Exercise brief
Among the entries below, one stretch runs from the line that contains "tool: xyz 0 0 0" through the line that contains "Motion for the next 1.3". Repeat that stretch exactly, ends included, and only that.

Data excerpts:
────────────────────
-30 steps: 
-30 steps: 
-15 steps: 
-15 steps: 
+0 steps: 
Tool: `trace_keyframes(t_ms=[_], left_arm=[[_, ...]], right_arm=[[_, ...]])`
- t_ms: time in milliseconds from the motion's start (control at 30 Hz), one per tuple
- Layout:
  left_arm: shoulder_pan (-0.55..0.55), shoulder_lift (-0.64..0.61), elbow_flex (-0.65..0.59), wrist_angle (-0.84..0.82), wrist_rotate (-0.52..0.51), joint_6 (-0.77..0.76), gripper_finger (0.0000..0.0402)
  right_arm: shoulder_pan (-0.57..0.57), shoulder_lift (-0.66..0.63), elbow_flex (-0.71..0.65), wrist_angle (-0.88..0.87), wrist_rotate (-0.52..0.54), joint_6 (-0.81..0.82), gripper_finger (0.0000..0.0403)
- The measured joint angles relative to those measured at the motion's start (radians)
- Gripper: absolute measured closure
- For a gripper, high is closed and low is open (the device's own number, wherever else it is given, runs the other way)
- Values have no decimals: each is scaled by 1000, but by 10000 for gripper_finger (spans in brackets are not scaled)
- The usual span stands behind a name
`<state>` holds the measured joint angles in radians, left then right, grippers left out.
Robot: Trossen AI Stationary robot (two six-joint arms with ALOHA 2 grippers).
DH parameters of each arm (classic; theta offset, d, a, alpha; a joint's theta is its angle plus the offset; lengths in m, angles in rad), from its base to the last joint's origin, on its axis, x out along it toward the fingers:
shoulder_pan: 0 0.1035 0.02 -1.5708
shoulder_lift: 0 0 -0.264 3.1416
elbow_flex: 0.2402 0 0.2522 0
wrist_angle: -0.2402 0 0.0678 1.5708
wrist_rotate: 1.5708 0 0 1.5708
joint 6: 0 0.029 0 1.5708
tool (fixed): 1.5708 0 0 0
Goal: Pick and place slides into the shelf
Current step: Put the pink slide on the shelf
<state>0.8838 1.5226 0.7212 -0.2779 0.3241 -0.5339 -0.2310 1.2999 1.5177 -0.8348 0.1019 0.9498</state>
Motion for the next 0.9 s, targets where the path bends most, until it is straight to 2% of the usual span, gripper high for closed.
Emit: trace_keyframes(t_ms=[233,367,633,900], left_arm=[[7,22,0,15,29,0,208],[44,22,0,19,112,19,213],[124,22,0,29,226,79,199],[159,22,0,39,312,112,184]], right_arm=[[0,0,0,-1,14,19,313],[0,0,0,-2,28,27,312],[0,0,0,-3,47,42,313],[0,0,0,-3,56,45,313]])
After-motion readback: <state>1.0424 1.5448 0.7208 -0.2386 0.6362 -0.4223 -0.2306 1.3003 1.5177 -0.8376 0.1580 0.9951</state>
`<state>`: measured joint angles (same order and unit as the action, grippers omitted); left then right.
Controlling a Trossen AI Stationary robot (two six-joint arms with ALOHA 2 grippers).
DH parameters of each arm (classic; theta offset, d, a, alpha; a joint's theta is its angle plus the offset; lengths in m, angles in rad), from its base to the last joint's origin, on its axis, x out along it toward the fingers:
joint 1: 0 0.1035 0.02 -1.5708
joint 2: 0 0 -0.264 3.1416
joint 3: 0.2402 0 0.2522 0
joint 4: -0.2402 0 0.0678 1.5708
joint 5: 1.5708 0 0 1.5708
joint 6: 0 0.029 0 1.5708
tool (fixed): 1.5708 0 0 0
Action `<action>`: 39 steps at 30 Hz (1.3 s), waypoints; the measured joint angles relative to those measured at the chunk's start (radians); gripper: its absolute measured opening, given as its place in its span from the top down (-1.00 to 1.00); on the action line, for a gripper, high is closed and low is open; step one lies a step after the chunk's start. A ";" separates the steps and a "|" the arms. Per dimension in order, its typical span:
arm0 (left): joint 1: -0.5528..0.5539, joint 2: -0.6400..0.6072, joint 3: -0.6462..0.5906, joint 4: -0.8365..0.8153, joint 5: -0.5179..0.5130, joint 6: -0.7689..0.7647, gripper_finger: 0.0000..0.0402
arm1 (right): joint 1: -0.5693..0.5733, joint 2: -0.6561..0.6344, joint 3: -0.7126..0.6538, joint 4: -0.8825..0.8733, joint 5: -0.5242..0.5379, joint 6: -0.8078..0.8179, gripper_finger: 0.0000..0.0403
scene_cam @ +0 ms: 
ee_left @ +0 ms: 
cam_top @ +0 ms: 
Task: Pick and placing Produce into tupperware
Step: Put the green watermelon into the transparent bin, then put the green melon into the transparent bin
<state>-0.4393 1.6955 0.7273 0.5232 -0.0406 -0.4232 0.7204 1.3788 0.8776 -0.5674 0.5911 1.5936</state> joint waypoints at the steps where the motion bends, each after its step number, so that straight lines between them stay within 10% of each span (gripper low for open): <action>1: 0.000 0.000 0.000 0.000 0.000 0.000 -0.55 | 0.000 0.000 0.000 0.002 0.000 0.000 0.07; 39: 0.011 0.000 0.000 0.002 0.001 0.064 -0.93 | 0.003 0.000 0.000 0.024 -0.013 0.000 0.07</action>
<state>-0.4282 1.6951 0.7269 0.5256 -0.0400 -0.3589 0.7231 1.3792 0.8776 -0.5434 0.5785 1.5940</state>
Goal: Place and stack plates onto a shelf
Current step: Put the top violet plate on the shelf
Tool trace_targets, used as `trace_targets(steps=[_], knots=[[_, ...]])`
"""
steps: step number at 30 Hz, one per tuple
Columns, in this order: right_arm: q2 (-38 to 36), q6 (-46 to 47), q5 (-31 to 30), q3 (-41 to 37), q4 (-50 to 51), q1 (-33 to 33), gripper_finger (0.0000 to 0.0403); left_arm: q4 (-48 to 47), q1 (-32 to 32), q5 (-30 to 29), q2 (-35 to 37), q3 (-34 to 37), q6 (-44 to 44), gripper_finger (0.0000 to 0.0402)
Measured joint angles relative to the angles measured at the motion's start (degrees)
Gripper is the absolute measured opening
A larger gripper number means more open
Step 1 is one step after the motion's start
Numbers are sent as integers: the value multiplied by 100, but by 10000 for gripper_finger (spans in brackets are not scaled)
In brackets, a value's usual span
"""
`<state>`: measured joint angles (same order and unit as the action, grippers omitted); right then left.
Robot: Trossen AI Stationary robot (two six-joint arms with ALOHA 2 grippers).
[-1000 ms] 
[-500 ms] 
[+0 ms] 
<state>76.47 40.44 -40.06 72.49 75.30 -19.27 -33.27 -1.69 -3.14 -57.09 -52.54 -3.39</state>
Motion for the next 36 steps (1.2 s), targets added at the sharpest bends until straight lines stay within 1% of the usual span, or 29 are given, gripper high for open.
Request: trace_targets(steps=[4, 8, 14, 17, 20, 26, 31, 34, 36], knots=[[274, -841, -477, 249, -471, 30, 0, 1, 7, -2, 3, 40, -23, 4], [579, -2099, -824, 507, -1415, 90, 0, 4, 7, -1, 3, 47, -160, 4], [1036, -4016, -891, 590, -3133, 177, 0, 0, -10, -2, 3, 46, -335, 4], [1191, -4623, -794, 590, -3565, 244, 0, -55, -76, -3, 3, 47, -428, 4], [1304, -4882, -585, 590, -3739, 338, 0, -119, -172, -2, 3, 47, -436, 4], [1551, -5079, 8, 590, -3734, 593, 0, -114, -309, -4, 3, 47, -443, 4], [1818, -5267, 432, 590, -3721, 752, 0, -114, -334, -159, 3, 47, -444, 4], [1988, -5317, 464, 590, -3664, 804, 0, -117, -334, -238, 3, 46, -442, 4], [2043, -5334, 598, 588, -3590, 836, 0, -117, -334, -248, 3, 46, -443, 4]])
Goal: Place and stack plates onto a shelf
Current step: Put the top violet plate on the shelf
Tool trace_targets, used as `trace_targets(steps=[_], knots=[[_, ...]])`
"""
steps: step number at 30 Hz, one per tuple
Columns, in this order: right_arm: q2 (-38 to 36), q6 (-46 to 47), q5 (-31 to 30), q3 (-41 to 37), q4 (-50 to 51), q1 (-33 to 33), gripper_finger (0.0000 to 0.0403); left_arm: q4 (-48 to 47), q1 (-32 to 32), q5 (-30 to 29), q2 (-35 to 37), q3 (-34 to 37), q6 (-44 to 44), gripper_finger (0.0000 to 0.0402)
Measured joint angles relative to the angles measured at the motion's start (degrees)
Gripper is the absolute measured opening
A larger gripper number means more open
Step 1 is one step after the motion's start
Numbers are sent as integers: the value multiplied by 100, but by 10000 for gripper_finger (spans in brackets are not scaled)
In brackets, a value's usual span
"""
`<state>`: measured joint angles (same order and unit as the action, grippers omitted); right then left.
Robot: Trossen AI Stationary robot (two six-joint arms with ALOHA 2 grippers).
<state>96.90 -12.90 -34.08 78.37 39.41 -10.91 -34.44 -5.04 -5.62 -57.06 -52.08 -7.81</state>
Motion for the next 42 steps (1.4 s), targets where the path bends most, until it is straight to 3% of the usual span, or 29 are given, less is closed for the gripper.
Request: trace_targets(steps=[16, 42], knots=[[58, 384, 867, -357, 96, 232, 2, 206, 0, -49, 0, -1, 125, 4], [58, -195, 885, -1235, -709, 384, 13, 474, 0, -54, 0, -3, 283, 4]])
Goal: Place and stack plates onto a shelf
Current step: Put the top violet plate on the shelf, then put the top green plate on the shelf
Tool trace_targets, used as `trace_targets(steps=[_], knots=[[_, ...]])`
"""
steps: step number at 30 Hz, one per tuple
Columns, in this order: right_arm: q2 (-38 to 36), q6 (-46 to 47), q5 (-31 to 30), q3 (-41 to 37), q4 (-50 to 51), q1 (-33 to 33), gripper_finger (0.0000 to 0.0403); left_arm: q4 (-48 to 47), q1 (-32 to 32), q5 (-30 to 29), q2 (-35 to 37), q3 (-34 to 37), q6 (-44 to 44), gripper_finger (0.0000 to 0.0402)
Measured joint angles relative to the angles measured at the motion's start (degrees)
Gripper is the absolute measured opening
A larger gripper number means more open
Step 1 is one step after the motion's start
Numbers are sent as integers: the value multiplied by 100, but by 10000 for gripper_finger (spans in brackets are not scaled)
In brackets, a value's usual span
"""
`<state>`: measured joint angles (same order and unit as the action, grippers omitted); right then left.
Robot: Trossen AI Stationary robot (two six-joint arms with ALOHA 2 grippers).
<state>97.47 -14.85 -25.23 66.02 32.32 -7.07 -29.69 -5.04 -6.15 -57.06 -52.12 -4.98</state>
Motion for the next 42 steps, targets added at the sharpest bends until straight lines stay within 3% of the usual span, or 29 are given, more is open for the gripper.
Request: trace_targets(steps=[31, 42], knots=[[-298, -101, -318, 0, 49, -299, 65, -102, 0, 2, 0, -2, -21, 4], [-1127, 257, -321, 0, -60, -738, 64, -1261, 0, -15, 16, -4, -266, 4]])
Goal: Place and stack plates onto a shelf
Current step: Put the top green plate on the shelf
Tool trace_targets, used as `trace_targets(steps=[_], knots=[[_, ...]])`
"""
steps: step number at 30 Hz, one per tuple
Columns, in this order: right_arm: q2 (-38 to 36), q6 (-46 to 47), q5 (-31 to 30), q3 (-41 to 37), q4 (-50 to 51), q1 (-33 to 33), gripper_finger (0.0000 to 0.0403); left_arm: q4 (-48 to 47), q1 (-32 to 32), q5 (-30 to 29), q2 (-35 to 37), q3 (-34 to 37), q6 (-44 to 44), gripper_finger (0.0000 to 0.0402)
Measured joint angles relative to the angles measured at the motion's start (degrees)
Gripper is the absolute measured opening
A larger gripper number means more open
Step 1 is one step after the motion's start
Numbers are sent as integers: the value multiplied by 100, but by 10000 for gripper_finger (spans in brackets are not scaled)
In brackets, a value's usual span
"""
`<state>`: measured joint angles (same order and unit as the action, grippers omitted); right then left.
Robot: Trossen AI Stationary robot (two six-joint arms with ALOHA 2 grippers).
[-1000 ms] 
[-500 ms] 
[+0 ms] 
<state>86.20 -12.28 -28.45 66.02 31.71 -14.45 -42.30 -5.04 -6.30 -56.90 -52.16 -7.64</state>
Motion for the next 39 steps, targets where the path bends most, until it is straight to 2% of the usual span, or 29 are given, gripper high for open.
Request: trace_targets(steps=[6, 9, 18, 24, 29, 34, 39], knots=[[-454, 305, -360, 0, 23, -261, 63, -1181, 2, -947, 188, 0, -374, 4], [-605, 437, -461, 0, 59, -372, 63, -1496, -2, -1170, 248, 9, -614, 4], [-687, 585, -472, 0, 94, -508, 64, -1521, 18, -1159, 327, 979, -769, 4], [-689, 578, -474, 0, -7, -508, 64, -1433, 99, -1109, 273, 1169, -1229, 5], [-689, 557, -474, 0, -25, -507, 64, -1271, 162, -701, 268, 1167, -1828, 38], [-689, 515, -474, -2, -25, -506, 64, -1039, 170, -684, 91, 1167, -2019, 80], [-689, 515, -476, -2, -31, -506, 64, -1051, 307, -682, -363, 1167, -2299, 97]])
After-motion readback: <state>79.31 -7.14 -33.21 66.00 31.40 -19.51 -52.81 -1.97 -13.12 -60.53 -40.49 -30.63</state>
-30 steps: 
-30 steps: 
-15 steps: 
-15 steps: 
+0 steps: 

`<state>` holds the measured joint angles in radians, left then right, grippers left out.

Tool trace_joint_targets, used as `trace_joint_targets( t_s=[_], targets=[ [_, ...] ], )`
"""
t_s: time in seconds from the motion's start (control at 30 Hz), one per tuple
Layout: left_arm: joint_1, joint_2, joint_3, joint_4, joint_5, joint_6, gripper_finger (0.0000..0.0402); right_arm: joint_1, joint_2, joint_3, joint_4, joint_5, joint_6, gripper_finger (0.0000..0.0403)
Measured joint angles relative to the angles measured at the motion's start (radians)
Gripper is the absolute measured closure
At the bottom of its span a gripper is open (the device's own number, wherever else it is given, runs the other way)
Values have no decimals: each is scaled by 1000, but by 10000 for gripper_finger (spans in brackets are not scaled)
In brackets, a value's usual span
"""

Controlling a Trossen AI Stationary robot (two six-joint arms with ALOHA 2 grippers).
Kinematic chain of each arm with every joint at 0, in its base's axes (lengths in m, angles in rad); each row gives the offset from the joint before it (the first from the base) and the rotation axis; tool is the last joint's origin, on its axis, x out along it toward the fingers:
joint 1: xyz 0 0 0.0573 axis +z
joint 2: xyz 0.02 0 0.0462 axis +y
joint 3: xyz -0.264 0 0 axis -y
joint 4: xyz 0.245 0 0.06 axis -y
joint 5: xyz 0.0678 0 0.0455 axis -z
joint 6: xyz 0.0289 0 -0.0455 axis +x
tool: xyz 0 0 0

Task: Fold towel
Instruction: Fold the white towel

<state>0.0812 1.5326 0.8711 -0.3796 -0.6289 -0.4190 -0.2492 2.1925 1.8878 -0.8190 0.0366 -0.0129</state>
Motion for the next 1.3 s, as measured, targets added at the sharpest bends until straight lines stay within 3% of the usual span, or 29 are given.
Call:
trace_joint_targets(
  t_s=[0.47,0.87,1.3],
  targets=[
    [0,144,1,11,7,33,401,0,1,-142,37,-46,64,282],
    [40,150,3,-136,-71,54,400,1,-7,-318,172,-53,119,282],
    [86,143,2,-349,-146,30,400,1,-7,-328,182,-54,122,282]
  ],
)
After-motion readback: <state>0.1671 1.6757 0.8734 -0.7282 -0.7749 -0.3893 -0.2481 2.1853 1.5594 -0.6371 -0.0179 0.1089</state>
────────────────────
Result of this task
tool: xyz 0 0 0

Task: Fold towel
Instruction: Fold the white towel

<state>0.0812 1.5326 0.8711 -0.3796 -0.6289 -0.4190 -0.2492 2.1925 1.8878 -0.8190 0.0366 -0.0129</state>
Motion for the next 1.3 s, as measured, targets added at the sharpest bends until straight lines stay within 3% of the usual span, or 29 are given.

No further work remains on the exercise.